United Airlines CEO says he wants to eliminate change fees from 1998.

Gary Leff at 21. March 2021.

Scott Kirby, CEO of United Airlines, said he was vice president of America West in 1998 and that one conversation changed his mind about change fees, and that he has wanted to eliminate them ever since. It wasn’t until August 2020 that this happened, and then American, Delta, Alaska and JetBlue followed suit. His remarks were made at the recent J.P. Morgan Industrials conference.

The interesting part of the story is not the golf game that gave him an epiphany, but why it took 22 years for that change to happen.

At the J.P. Morgan Industrials conference, Kirby told us he was golfing with a friend in Phoenix and the friend flew southwest. Kirby asked him why he left America West with a better loyalty program and other benefits, and a friend said it was Southwest’s flexibility.

He was a car salesman. He flies to the auctions every week. He can buy 6 or 10 cars, or none. If he went shopping, the paperwork took hours, if he wasn’t buying cars, he was done and wanted to go home. And by paying right of way, he sent his weekly business to Southwest 52 weeks a year.

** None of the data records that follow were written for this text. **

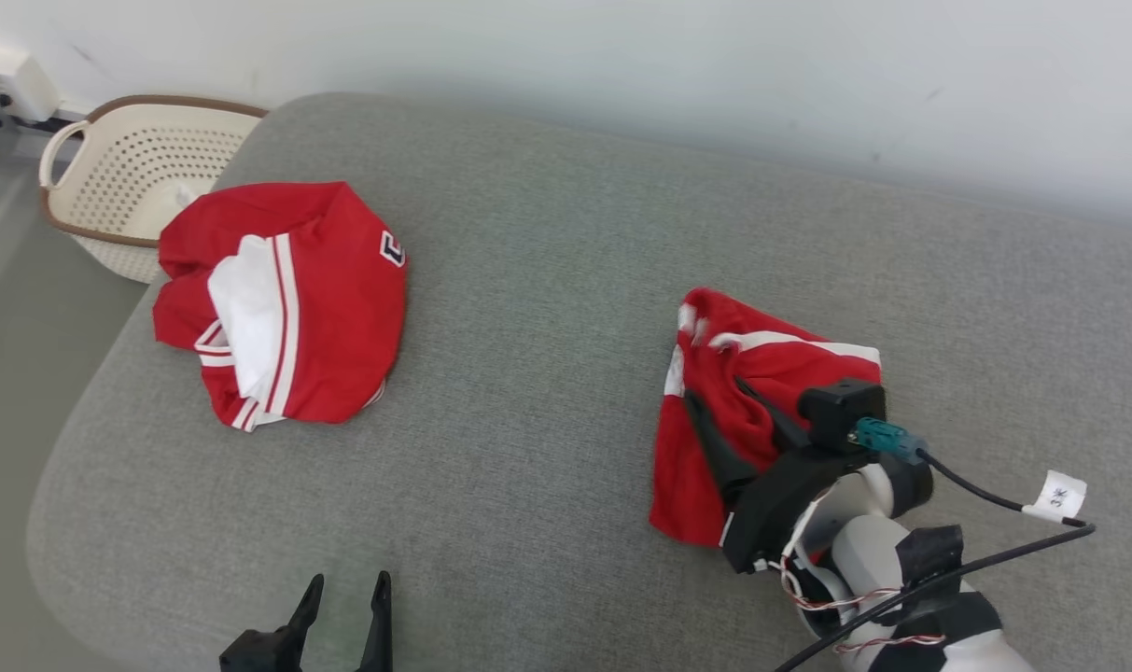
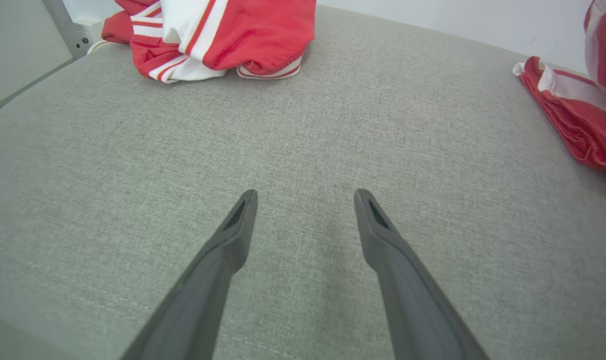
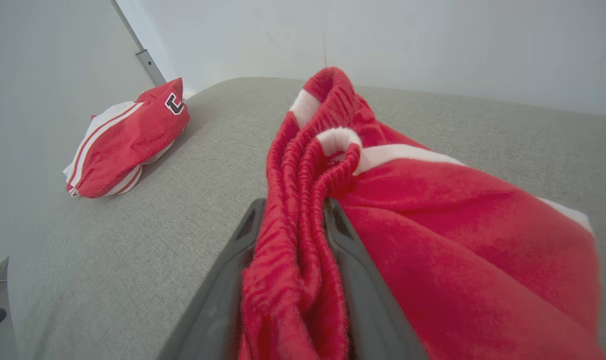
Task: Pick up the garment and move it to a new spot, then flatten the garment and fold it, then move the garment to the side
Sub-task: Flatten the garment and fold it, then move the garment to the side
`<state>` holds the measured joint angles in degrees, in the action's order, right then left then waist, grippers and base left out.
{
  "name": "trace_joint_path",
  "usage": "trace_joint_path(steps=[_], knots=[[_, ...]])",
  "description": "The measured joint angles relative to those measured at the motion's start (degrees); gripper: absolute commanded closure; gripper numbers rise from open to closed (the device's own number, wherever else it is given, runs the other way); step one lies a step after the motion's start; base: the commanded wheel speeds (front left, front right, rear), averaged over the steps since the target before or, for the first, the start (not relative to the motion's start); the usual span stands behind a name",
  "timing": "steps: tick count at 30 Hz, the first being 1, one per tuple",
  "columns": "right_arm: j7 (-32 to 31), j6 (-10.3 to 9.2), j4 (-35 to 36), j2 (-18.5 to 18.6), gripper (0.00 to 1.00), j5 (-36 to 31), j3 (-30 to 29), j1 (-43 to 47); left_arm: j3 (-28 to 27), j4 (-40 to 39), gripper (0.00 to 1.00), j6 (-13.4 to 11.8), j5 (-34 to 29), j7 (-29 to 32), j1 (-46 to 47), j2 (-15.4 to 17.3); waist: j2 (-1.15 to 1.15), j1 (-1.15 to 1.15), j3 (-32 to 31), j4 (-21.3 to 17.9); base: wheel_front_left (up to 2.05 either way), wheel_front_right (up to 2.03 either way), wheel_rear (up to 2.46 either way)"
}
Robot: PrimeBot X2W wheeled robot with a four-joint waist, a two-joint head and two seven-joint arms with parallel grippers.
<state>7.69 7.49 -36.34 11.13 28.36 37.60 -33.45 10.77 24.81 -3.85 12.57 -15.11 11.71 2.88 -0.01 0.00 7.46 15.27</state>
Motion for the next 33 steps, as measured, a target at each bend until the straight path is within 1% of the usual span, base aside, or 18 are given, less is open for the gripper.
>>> trace_joint_path(steps=[4,7,9,12,16,18,23,27,33], knots=[[2.82,0.00,-0.57,-2.13,0.00,1.76,0.70,-0.93,-0.85,-0.36,0.00,-0.30,0.01,0.00,-1.01,0.02,0.00,0.00,-0.27,1.25,0.00,0.00,0.00],[5.02,0.00,0.35,-2.12,0.00,3.33,0.14,-1.36,-1.10,-0.77,0.00,-0.70,0.12,0.00,-1.27,0.04,0.00,0.00,-0.50,0.77,0.00,0.00,0.00],[6.03,0.00,0.67,-1.38,0.00,3.48,-1.36,-1.49,-1.04,-1.07,0.00,-0.74,0.21,0.00,-1.26,-0.01,0.00,-0.01,-0.62,0.15,0.00,0.00,0.00],[6.78,0.00,-0.07,0.38,0.00,3.49,-5.47,-1.48,-0.76,-1.42,0.00,-0.73,0.29,0.00,-1.20,0.02,0.00,-0.01,-0.72,-0.91,0.00,0.00,0.00],[7.06,0.00,-2.55,2.83,0.00,3.13,-9.96,-0.33,-0.07,-1.70,0.00,-0.75,0.51,0.00,-0.93,0.00,0.00,-0.01,-0.54,-2.07,0.00,0.00,0.00],[7.22,0.00,-4.60,3.15,0.00,2.70,-11.76,1.41,0.27,-1.94,0.00,-0.77,0.54,0.00,-0.82,0.00,0.00,-0.01,-0.10,-2.43,0.00,0.00,0.00],[7.28,0.00,-7.21,2.89,0.00,1.88,-11.84,2.48,0.73,-2.49,0.00,-0.86,1.10,0.00,0.01,0.00,0.00,-0.01,0.95,-2.22,0.00,0.00,0.00],[7.28,0.00,-9.70,1.93,0.00,1.98,-12.43,2.64,0.75,-2.67,0.00,-1.24,1.12,0.00,0.13,0.01,0.00,-0.01,1.50,-1.33,0.00,0.00,0.00],[7.19,-0.01,-12.61,0.73,0.00,3.50,-11.57,2.31,0.49,-2.91,0.00,-1.27,1.46,0.00,0.12,0.01,0.00,-0.01,2.07,0.13,0.00,0.00,0.00]])
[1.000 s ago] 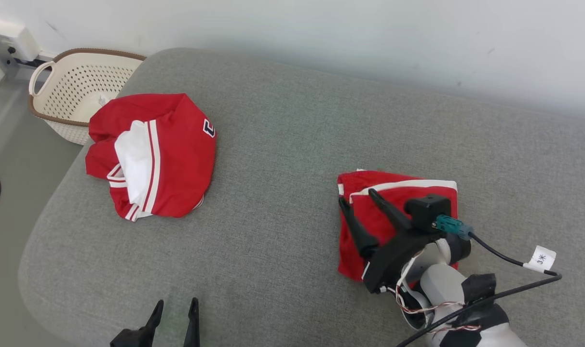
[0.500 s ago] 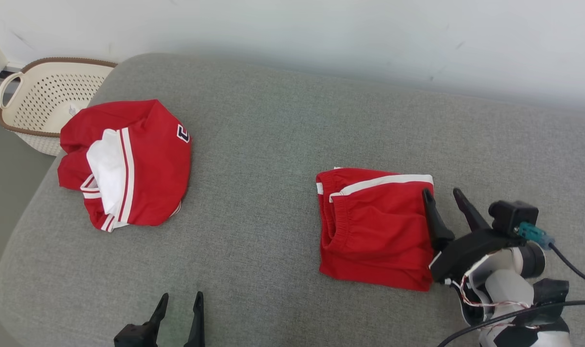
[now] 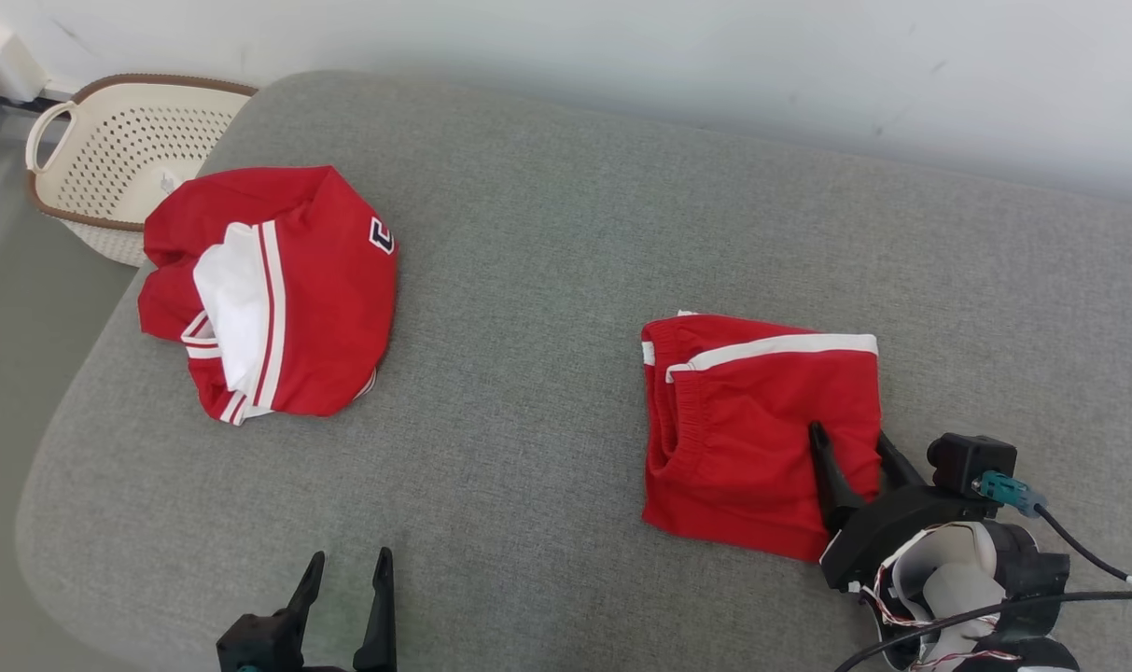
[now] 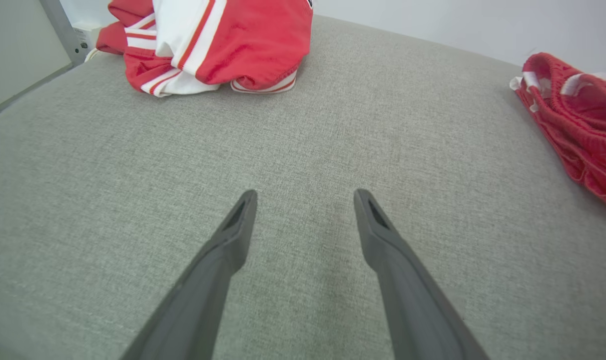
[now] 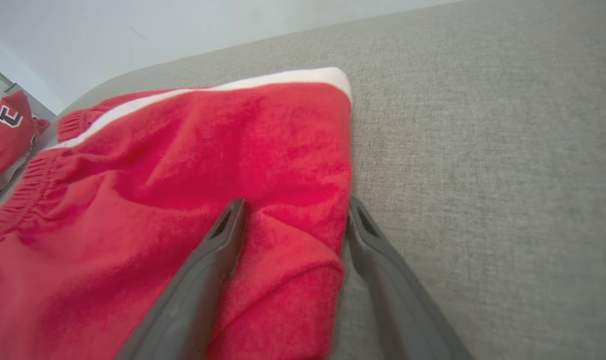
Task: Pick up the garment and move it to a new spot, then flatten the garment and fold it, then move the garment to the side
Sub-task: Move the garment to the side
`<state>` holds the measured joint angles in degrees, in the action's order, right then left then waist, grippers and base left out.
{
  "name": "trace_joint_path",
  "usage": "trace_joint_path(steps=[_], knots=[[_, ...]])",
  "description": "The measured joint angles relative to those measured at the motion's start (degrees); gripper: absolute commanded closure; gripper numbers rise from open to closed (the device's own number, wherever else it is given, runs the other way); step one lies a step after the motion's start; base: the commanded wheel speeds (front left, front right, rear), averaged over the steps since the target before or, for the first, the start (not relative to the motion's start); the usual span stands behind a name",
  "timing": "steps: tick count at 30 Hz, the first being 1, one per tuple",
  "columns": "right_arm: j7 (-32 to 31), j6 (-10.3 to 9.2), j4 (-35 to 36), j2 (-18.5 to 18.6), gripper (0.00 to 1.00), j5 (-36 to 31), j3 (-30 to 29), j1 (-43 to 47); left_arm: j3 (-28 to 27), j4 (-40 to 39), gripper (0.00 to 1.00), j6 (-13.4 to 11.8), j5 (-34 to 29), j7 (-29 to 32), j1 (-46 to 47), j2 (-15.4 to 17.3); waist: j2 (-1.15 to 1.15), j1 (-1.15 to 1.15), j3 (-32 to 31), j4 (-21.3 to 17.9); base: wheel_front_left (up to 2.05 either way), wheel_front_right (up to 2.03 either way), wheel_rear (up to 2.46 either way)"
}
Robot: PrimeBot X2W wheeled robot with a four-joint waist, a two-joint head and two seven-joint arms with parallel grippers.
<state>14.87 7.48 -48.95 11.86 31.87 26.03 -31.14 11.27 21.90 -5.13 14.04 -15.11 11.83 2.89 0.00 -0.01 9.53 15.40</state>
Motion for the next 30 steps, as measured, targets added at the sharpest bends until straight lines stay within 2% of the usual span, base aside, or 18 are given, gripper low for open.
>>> trace_joint_path(steps=[1,3,4,9,16,23,30], knots=[[0.00,0.00,0.00,0.00,0.20,0.00,0.00,0.00,0.00,0.00,0.00,0.00,0.00,0.00,0.00,0.00,0.00,0.00,0.00,0.00,0.00,0.00,0.00],[-0.07,0.00,-0.54,-0.02,0.71,0.32,0.64,-0.19,-0.01,-0.11,0.00,0.00,0.01,0.00,-0.04,0.00,0.00,0.00,0.06,0.30,0.00,0.00,0.00],[-0.05,0.00,-0.67,-0.02,1.00,0.41,0.97,-0.31,0.03,-0.20,0.00,-0.01,0.00,0.00,-0.05,-0.01,0.00,0.00,0.02,0.39,0.00,0.00,0.00],[-0.01,0.00,-0.65,0.45,1.00,-1.26,1.70,-0.95,0.14,-0.93,0.00,-0.09,-0.20,0.00,-0.12,0.00,0.00,0.01,-0.76,0.04,0.00,0.00,0.00],[0.11,0.00,0.68,0.52,1.00,-2.97,-1.29,0.11,-0.74,-2.05,0.00,-0.53,-2.08,0.00,-1.29,-0.02,0.00,0.00,-2.48,-2.64,0.00,0.00,0.00],[0.11,0.00,1.72,0.10,1.00,-4.87,-4.53,2.79,-1.75,-2.59,0.00,-0.01,-3.91,0.00,-1.27,-0.02,0.00,0.00,-3.72,-7.49,0.00,0.00,0.00],[0.11,0.00,2.15,-0.38,1.00,-6.17,-5.92,3.71,-1.98,-2.92,0.00,0.55,-4.68,0.00,-1.16,0.01,0.00,0.01,-4.32,-14.00,0.00,0.00,0.00]])
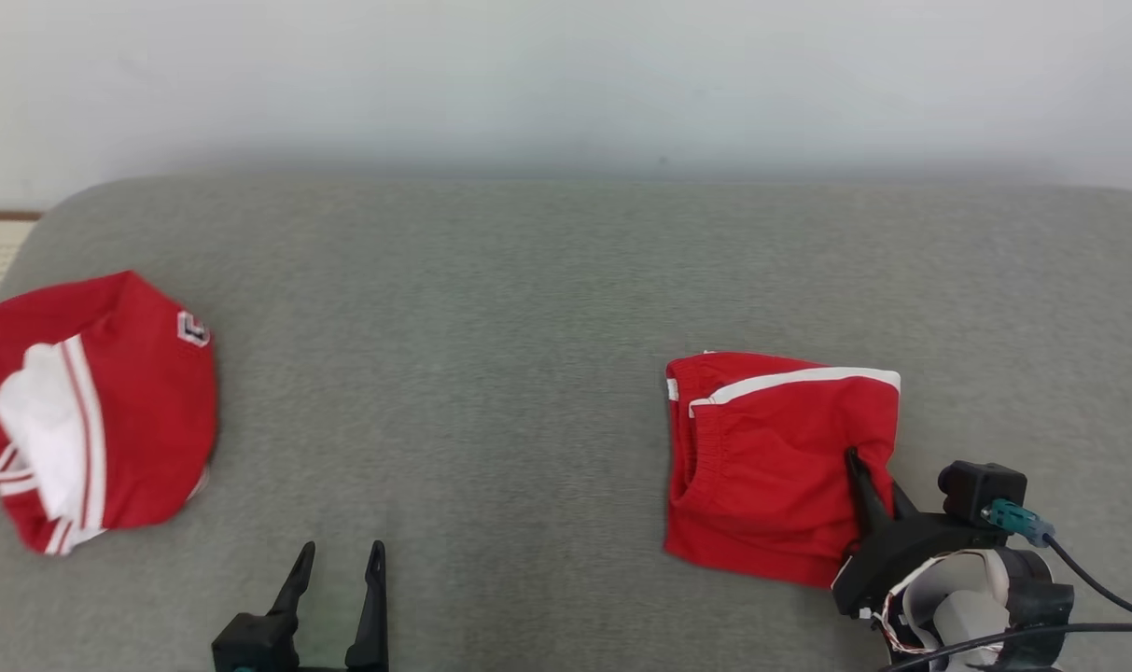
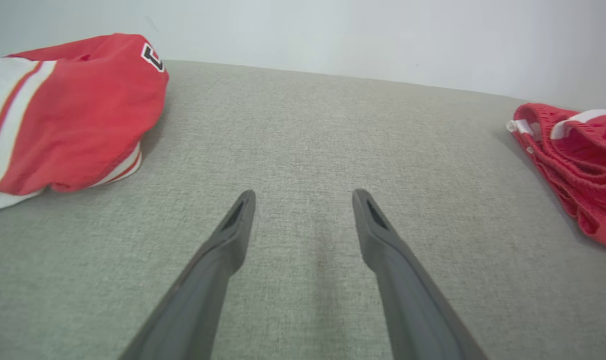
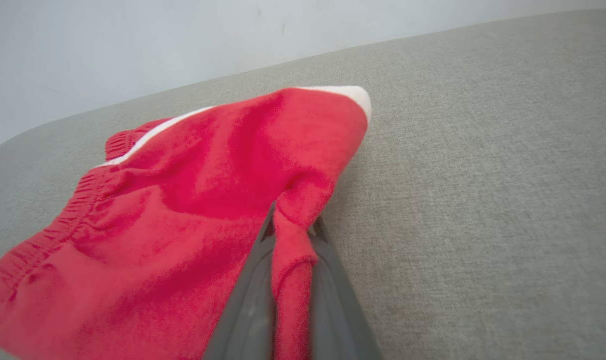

Of course, the content of the article changes the same day. When Kirby was president of American Airlines in 2015, American Airlines instituted stricter rules for same-day itinerary changes and required passengers to stay on the same route, eliminating the merger benefit for customers from more hubs.

Kirby said the elimination of transfer fees (on the non-base economy ticket) was a billion dollar solution, so it would take almost a CEO to implement it. Not only did the rebooking fee bring in a lot of money, but that money was exempt from the 7.5% excise tax on domestic airline tickets, so decoupling the rebooking fee from the ticket price was also a tax arbitrage.

I predicted in 2018 that Kirby would become CEO in 2020. Months later, United announced the change.

Why now, if not to become CEO? Surely he could convince Oscar Munoz or Doug Parker to waive the draft board if he could show that it would be more beneficial to the operation than offsetting potential losses?

The airlines didn’t want to collect a buyback fee for a while anyway. They are no longer needed to separate customers. And the abolition of the amendment fee outside of Basic Economy fares has led to greater differentiation between Standard Economy and Basic Economy fares. In other words: This was the cheapest time to make changes that serve the dealer without offering anything to the passenger, because after the pandemic, the lines with the lowest fares don’t change at all for a fee.